» **Work request**: Take each line of the entries below that contains "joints" and copy it.

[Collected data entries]
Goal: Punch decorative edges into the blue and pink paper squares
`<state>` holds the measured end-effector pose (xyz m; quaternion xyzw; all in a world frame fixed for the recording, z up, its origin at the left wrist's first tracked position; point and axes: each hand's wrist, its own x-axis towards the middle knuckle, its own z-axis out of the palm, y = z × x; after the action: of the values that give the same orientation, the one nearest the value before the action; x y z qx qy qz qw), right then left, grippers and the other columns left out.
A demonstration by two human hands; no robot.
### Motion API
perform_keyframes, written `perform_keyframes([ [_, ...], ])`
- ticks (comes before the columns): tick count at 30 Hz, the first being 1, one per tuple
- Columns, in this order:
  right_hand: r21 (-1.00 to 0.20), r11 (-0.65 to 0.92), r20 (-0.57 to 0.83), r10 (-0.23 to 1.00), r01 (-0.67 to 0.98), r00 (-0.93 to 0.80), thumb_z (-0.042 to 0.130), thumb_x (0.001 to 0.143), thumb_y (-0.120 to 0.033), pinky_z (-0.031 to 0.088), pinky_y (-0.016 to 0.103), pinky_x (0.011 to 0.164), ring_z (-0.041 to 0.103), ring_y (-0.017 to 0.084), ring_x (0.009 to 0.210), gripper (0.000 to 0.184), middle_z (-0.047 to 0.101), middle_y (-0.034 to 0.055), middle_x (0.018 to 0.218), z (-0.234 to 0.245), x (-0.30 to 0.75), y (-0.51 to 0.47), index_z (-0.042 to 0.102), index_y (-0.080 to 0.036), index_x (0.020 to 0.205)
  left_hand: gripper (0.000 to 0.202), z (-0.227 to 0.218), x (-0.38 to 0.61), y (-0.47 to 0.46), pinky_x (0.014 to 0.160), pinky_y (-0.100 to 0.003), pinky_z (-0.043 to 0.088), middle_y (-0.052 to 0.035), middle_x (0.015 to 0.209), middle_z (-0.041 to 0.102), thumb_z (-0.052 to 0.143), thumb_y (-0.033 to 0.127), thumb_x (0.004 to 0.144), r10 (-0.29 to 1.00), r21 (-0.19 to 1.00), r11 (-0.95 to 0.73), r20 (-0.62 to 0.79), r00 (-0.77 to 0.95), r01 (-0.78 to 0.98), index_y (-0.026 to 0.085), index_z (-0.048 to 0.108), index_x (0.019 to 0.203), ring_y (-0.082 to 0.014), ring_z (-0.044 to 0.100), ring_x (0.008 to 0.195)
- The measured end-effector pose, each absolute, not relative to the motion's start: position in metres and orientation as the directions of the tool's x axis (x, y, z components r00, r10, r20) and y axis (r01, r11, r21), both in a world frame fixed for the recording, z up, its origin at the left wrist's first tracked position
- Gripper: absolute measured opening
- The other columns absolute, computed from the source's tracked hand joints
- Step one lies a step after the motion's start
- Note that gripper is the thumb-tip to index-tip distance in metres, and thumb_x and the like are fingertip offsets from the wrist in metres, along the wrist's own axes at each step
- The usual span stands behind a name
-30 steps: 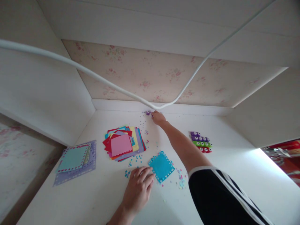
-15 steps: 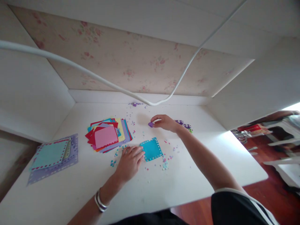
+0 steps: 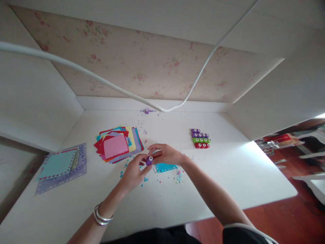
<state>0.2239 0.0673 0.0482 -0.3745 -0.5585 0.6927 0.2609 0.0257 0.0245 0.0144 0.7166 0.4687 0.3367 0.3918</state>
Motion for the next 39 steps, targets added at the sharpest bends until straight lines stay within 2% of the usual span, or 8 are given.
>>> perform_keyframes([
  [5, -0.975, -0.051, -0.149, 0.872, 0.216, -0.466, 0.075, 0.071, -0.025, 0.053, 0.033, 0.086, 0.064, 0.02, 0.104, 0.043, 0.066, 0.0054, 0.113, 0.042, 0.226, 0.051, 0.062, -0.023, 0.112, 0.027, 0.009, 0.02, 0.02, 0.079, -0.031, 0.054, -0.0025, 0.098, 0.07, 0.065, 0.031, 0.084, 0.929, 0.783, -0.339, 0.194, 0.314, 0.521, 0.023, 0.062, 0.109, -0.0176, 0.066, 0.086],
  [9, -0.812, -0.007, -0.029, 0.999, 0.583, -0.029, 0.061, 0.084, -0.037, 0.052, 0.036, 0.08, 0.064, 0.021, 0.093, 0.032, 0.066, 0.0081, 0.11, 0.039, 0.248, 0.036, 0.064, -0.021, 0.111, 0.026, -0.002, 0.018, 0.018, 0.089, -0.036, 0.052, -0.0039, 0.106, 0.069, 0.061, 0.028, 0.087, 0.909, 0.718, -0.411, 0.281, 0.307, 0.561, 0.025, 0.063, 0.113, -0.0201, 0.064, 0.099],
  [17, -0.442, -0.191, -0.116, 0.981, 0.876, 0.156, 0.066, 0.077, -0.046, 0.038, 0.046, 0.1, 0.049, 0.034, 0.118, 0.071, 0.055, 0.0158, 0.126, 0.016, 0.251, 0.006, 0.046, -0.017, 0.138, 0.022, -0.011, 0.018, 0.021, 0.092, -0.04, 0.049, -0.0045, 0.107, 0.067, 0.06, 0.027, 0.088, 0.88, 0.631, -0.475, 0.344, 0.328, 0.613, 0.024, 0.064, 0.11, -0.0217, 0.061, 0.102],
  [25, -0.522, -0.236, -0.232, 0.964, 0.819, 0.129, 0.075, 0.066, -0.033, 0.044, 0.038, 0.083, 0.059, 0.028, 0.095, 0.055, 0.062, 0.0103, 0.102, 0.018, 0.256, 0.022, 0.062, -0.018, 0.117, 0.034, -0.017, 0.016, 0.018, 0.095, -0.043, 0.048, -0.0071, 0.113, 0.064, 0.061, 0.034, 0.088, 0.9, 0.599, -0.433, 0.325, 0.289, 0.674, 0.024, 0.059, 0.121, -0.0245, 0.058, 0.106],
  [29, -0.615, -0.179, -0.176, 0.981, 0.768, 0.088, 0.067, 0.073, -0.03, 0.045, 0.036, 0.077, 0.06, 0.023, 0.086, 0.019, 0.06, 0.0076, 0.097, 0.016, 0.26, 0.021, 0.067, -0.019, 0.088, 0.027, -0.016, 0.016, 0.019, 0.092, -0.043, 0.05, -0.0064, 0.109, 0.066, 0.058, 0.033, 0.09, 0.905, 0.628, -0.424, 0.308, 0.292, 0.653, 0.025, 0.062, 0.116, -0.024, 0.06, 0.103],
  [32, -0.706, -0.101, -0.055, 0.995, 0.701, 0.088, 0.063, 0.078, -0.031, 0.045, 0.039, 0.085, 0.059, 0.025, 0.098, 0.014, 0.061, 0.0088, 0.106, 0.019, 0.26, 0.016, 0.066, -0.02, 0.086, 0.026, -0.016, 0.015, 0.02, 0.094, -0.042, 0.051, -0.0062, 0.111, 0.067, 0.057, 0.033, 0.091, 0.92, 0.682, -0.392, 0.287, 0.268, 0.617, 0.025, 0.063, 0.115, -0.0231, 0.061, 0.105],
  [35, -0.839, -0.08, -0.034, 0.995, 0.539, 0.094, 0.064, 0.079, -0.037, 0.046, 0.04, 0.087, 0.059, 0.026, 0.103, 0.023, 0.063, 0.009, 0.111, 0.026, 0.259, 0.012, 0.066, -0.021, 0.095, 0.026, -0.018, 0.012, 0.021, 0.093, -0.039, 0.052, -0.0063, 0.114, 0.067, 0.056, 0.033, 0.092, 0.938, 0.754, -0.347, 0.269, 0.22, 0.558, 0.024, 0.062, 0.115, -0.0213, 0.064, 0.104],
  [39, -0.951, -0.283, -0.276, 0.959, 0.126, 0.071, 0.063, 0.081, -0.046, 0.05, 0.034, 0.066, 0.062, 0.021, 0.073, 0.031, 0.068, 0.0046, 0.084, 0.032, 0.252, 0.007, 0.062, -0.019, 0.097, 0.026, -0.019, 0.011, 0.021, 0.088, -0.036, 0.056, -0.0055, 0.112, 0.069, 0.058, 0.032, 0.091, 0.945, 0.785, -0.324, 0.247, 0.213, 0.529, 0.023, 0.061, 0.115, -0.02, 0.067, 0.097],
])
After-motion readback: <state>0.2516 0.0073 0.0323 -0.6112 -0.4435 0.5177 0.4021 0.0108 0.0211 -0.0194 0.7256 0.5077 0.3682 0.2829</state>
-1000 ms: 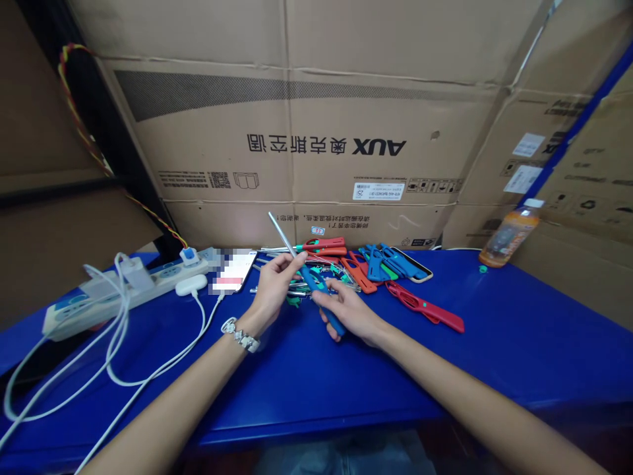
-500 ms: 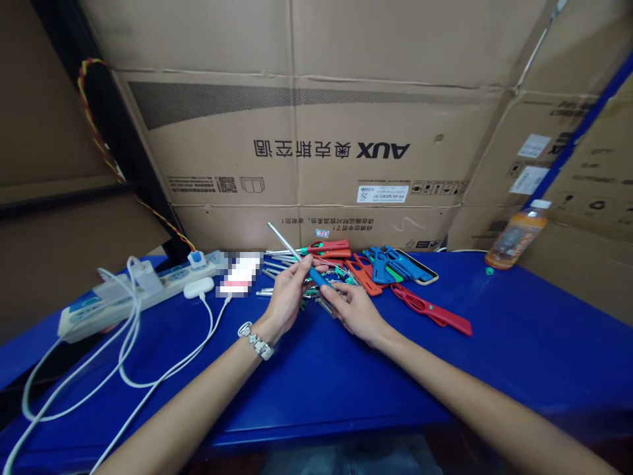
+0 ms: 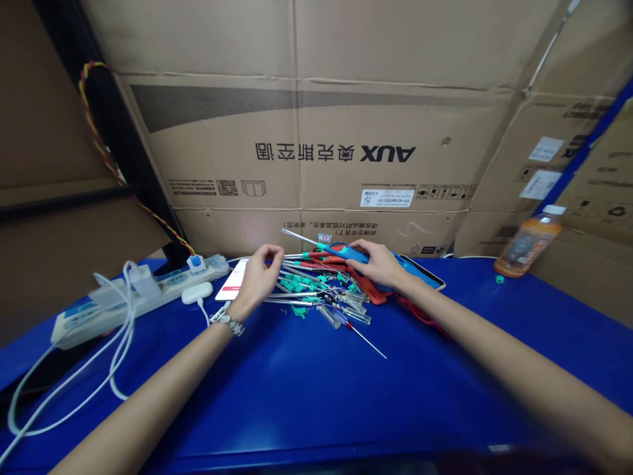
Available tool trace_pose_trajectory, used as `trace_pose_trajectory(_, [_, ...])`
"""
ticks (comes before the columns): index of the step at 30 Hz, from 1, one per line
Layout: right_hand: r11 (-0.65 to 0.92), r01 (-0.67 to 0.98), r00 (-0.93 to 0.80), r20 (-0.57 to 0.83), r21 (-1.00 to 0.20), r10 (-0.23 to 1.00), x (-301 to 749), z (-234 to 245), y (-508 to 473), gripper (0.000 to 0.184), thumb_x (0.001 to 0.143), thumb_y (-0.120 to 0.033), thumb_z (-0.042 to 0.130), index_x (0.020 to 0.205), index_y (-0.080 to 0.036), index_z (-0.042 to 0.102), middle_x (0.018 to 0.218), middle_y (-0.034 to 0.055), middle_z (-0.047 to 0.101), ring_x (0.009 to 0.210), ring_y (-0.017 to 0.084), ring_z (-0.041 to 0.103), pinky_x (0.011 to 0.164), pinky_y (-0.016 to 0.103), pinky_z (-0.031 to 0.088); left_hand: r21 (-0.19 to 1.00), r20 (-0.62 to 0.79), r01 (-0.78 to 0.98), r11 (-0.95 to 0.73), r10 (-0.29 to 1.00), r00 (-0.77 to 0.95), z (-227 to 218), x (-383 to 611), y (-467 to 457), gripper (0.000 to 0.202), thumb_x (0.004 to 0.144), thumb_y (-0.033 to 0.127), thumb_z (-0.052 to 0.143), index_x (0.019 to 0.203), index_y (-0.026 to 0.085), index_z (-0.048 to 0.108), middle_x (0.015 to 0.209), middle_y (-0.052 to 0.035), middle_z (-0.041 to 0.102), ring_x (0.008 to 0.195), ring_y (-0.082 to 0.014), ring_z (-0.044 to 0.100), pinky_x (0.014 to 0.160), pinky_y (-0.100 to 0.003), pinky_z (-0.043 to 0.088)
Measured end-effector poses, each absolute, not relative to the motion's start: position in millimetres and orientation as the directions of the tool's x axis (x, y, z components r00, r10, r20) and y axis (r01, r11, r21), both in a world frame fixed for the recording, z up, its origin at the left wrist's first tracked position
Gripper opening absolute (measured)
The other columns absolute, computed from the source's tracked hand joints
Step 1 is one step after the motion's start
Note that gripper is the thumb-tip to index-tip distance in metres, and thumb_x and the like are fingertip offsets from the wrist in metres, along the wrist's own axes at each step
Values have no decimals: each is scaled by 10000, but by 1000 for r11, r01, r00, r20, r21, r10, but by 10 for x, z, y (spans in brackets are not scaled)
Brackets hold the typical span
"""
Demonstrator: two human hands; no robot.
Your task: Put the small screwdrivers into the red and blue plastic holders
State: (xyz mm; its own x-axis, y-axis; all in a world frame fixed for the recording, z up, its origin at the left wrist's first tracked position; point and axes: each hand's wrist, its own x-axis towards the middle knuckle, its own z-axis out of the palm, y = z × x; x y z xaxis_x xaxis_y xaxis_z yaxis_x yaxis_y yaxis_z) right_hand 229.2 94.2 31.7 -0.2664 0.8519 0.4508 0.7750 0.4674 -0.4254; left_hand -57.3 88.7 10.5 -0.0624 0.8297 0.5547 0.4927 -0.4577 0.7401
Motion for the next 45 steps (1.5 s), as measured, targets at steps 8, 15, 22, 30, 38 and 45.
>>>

» **Solution to the problem**:
- The other columns absolute, computed from the source's tracked hand joints
The other columns absolute, computed from the source's tracked hand joints

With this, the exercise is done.